TRY IT> Your reply should consist solely of the lines from the start of the material below through the line containing "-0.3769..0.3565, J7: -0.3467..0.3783", reproduced exactly.

SUPPLIED MATERIAL>
++++++++++
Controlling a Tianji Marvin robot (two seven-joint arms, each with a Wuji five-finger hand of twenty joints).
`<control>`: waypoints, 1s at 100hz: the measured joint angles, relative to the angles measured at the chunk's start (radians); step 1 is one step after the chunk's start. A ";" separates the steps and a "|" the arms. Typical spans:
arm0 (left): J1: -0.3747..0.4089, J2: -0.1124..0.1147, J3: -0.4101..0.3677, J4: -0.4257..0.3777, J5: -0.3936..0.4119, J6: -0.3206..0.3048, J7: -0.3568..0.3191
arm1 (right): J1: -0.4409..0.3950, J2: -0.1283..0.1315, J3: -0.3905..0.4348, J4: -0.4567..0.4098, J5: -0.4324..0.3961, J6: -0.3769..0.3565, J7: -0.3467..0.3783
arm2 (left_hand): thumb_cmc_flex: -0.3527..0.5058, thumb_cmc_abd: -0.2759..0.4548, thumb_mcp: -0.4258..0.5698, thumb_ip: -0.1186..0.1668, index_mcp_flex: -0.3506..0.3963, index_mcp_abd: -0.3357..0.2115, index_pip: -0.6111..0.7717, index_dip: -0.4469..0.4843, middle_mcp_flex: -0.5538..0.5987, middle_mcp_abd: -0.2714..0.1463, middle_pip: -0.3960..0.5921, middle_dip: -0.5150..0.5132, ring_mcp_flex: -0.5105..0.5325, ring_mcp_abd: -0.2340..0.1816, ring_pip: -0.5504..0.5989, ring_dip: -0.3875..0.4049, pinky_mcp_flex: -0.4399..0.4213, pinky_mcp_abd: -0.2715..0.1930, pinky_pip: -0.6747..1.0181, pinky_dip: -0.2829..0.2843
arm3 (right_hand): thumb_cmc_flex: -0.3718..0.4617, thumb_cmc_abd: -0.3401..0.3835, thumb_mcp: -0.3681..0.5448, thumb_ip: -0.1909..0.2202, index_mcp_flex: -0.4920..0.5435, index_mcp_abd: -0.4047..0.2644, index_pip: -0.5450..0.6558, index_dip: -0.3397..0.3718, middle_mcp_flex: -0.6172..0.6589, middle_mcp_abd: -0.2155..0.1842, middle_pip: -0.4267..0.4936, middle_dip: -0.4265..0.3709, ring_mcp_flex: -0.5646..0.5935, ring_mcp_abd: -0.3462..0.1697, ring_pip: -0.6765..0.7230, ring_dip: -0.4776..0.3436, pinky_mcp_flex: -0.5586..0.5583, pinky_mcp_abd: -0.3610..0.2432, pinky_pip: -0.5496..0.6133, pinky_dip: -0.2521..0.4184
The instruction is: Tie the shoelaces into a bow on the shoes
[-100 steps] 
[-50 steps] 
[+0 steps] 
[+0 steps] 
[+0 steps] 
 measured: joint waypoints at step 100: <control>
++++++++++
ANSWER SPACE>
Controlling a Tianji Marvin robot (two seven-joint arms, each with a Wuji five-finger hand of twenty joints).
`<control>`: waypoints, 1s at 100hz: the measured joint angles, relative to the angles measured at the chunk's start (radians); step 1 is one step after the chunk's start. A ";" separates the steps and a "|" the arms. Typical spans:
arm0 (left): J1: -0.3747..0.4089, J2: -0.1124..0.1147, J3: -0.4101..0.3677, J4: -0.4257..0.3777, J5: -0.3936..0.4119, J6: -0.3206..0.3048, J7: -0.3568..0.3191
arm1 (right): J1: -0.4409..0.3950, J2: -0.1283..0.1315, J3: -0.3905..0.4348, J4: -0.4567..0.4098, J5: -0.4324..0.3961, J6: -0.3769..0.3565, J7: -0.3467..0.3783

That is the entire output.